* Activity *
Return the following data exactly, with all pictures left out.

* Data *
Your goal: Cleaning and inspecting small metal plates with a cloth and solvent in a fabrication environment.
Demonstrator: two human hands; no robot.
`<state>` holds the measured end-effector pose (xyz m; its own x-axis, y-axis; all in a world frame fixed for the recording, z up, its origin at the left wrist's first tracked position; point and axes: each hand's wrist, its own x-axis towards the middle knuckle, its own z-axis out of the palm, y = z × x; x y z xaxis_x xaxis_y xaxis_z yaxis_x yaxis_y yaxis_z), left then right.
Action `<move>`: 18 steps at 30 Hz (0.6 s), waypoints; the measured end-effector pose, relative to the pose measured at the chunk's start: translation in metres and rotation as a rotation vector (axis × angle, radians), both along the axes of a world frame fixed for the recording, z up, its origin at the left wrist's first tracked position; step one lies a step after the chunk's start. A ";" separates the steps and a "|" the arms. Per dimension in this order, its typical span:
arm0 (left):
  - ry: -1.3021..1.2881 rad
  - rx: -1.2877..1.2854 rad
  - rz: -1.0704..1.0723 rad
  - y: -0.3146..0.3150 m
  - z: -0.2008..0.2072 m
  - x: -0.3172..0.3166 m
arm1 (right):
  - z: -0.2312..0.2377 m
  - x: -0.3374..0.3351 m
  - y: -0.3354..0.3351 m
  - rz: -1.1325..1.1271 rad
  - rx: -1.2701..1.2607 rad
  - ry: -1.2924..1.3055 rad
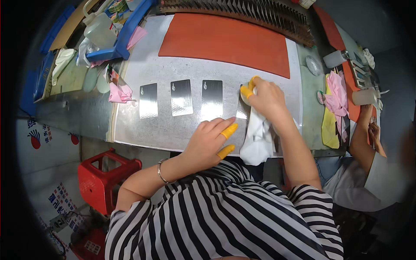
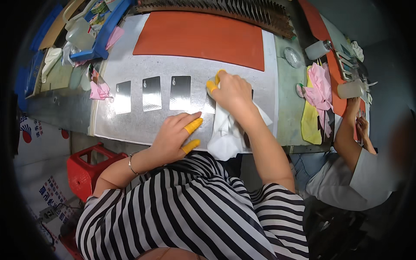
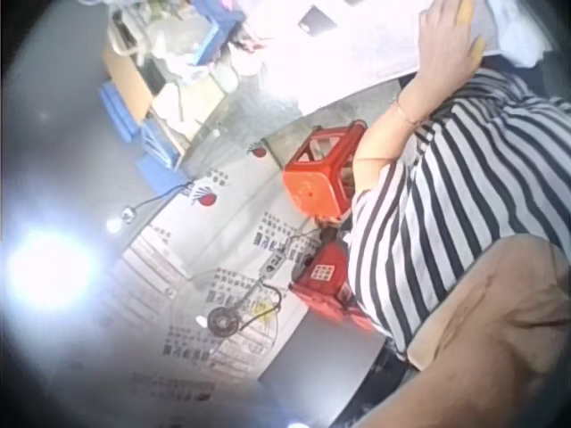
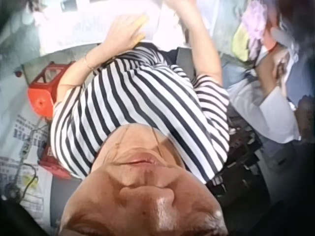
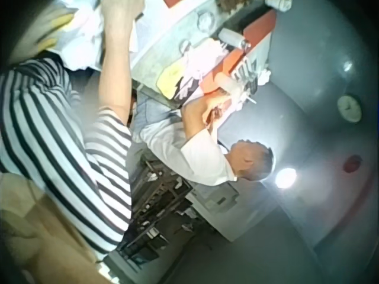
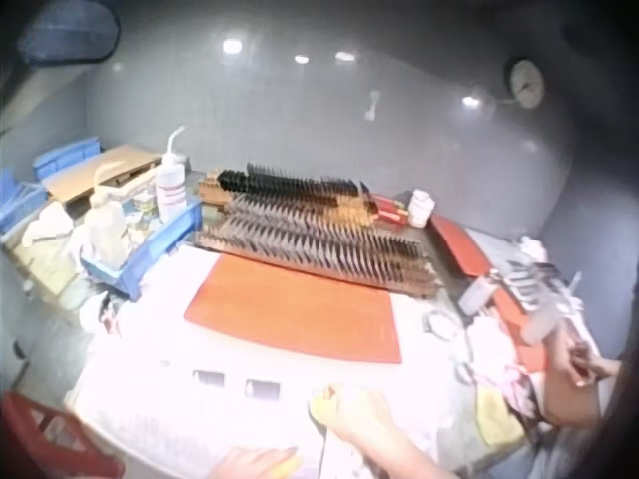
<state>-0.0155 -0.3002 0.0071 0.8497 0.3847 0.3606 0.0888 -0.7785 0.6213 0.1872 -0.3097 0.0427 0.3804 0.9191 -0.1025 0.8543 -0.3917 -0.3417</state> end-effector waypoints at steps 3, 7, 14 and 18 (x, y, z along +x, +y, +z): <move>0.165 0.057 -0.055 -0.004 -0.003 0.015 | -0.025 0.016 0.011 -0.084 0.111 0.001; 0.119 0.071 -0.020 -0.004 -0.007 0.012 | -0.032 -0.013 -0.021 -0.021 0.011 -0.023; -0.034 -0.056 0.086 -0.003 -0.011 0.012 | -0.008 -0.026 -0.091 0.240 -0.119 0.154; 0.063 -0.010 -0.105 -0.030 0.003 0.049 | 0.014 0.037 -0.067 -0.049 -0.021 0.054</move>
<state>0.0339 -0.3299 0.0097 0.9065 0.2954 0.3017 0.0459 -0.7792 0.6250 0.2246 -0.3763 0.0567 0.4187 0.8968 -0.1428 0.8142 -0.4403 -0.3783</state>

* Solution to the exercise *
Your goal: Cleaning and inspecting small metal plates with a cloth and solvent in a fabrication environment.
Demonstrator: two human hands; no robot.
`<state>` holds the measured end-effector pose (xyz m; its own x-axis, y-axis; all in a world frame fixed for the recording, z up, its origin at the left wrist's first tracked position; point and axes: each hand's wrist, its own x-axis towards the middle knuckle, its own z-axis out of the palm, y = z × x; x y z xaxis_x xaxis_y xaxis_z yaxis_x yaxis_y yaxis_z), left then right.
Action `<move>`: 18 steps at 30 Hz (0.6 s), waypoints; the measured end-effector pose, relative to the pose measured at the chunk's start: translation in metres and rotation as a rotation vector (axis × angle, radians), both along the axes of a world frame fixed for the recording, z up, its origin at the left wrist's first tracked position; step one lies a step after the chunk's start. A ";" separates the steps and a "|" the arms. Per dimension in this order, its typical span:
arm0 (left):
  - ry: -1.3021..1.2881 rad
  - rx: -1.2877..1.2854 rad
  - rz: -1.0704..1.0723 rad
  - y: -0.3146..0.3150 m
  - z: -0.2008..0.2072 m
  - x: -0.3172..0.3166 m
arm1 (right):
  - z: -0.2312..0.2377 m
  - x: -0.3374..0.3351 m
  - y: -0.3354..0.3351 m
  - rz: -1.1325..1.1271 rad
  - rx: -1.2701..1.2607 rad
  - ry: -1.2924..1.3055 rad
<state>-0.0155 -0.3002 0.0071 0.8497 0.3847 0.3606 0.0888 -0.7785 0.6213 0.1872 -0.3097 0.0427 0.3804 0.9191 -0.1025 0.8543 -0.3917 -0.3417</state> end-effector waypoints at steps 3, 7, 14 and 18 (x, y, z along +x, +y, +z): <move>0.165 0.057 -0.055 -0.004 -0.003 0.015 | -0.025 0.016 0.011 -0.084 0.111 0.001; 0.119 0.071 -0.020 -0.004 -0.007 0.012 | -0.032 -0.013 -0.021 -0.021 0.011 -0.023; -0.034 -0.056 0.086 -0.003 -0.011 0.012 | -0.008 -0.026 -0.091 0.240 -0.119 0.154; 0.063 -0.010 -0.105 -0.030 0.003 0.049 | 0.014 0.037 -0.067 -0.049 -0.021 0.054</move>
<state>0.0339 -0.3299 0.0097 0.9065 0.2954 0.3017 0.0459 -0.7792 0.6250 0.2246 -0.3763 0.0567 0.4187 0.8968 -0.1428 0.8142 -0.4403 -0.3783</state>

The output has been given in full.